Religion

Those hellish SBC sexual-abuse stories? They may be coming to a zip code near you — GetReligion

* What actions did the entire executive committee take to hide abuse or to decline action on matters related to these issues (especially efforts to protect abusers and silence victims)?

* Finale: How did members of this “small, insular and influential” group inside the executive committee manage to do their alleged dirty work (including staff research for a secret list of abusers) without the permission of the 86-member committee as a whole?

Hold that thought, I will return to it.

As you would expect, another essential news source on this story is the Nashville Tennessean, especially the byline of Liam Adams, a new religion-beat writer who is gaining experience at a breakneck pace. His work also appears — paywalls are everywhere — in USA Today and other Gannett newspapers.

Here is a crucial bite of a major Tennessean report:

The report publicly details, for the first time, a credible allegation of sexual assault against former SBC President Johnny Hunt a month after his term ended in 2010 and how high-ranking staff maintained a list with hundreds of names of ministers accused of sexual misconduct, but did nothing with it.

Meanwhile, leaders spoke poorly about abuse survivors behind their backs and downplayed the extent of the crisis.
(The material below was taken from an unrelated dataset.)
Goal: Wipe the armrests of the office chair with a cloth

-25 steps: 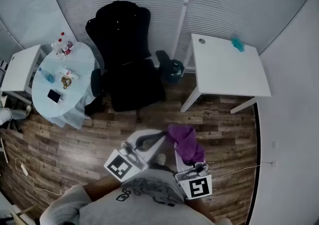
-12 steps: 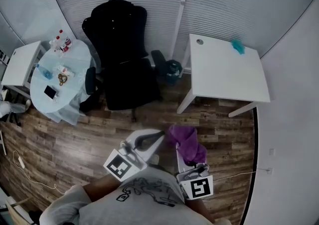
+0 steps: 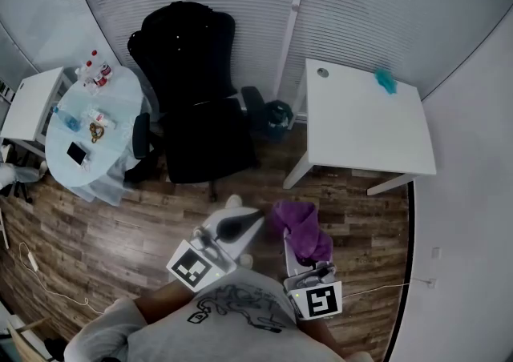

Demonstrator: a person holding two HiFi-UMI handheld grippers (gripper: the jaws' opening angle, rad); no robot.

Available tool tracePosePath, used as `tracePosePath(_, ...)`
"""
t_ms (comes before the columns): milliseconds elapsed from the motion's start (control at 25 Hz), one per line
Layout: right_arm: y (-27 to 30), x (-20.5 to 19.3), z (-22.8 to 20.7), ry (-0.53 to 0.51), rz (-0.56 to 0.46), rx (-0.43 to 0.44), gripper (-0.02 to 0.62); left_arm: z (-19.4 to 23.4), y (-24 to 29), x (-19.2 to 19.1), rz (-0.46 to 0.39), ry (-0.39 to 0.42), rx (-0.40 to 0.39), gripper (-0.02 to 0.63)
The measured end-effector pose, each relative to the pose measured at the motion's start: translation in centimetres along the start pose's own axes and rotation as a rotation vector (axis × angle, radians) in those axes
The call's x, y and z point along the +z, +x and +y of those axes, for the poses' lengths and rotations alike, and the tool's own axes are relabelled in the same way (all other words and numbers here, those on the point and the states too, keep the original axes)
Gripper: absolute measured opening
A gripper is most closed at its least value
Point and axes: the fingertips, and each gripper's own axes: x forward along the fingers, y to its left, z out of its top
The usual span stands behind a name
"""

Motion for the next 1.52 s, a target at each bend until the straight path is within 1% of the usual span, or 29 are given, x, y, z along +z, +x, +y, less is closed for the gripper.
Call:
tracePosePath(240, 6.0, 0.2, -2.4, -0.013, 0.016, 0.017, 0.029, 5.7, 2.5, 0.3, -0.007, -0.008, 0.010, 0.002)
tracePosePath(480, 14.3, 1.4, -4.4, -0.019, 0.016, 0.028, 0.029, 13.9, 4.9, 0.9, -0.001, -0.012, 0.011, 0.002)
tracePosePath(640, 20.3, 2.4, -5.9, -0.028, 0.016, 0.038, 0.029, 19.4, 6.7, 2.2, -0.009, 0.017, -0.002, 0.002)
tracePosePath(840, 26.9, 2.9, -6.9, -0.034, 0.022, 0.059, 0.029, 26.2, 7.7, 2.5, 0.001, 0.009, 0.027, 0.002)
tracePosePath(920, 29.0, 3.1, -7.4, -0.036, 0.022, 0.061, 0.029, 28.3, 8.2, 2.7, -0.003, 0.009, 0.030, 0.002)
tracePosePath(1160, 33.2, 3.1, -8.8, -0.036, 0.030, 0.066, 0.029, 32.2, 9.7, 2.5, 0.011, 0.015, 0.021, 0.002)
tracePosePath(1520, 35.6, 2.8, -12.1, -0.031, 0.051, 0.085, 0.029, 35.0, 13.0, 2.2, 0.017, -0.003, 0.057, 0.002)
The SBC’s law firm repeatedly advised leaders not to take action when they were approached with concerns about abuse or reform, the report concluded.

“Almost always the internal focus was on protecting the SBC from legal liability and not on caring for survivors or creating any plan to prevent sexual abuse within SBC churches,” Guidepost said in its report.

In the report, Guidepost makes 17 recommendations, including urging the SBC to establish an offender database, formally apologize to survivors and clarify standards for churches and clergy.

Guidepost’s team interviewed 330 people and reviewed five terabytes of data to investigate the SBC Executive Committee and its handling of abuse claims, treatment of victims, and resistance to reform between January 2000 to June 2021.

Several phrases in that chunk of reporting need unpacking, as we look to the future of this story.

What does “protecting the SBC from legal liability” actually mean, when it’s clear that the focus of the investigation — as this point — is the executive committee, not actions of the national convention? At this point, please scan up in this post and take another look at my three questions about the convention and the EC.

When victims sue for damages they target individuals and institutions with budgets, trusts, property and insurance. That’s the bottom line.

If you followed the decades of legal warfare surrounding the sexual abuse scandals in Catholicism, you know that it isn’t possible to sue “the Catholic Church.” Instead, victims had to sue INSTITUTIONS responsible for ordaining clergy (and hiring other staff), as well as hiring and firing them. In Catholic polity this leads straight to leaders at the diocesan level.

The problem in the SBC story is that there is no such thing as a diocese. The convention’s 47,000 autonomous congregations hire and fire their own clergy and, while there are seminaries, ordinations also take place at the congregational level.

Thus, victims can sue local congregations, many of which (most, actually) do not have lots of money in trusts and buildings. Here’s a story: How many SBC congregations now have insurance policies to cover accusations of this kind?

Repeat: Who owns the property? Local congregations. Who ordains, hires and fires clergy? Local congregations. What are their legal ties to “the SBC”? As a rule, the ties that bind are voluntary (see the “Cooperative Program” that funnels funds to SBC institutions).

What happens next?

Once again: Location, location, location. The SBC does have a network of INSTITUTIONS that have trusts, properties and, I would bet, insurance policies. What kind? Start with seminaries, mission boards and affiliated projects in publishing, etc. The national convention elects trustees for these institutions and, there is that COOPERATIVE program angle again, funnels money to them.

Reporters and readers: Where are these institutions located? Are victims making accusations against people who work in these institutions? Yes, we already know of some cases of this kind. There will be more.

Let’s end by going back to the national level (since there are no local dioceses).

For years, years, members of the executive committee have argued that it would violate Baptist polity and doctrine to establish a national institution or program to track abusers, since that would interfere with the work of local congregations in ordaining, hiring and firing clergy (and others). Also, this would make the national convention — or more likely, the EC — liable for mistakes in this system and, perhaps, even the actions of some abusers who slipped through this legal net.

Lo and behold, the Guidepost probe found that some executive committee members and staff had created precisely this kind of database, apparently (court debates ahead) for the sake of hiding abusers and/or opposing the claims of victims. Legal floodgates opened?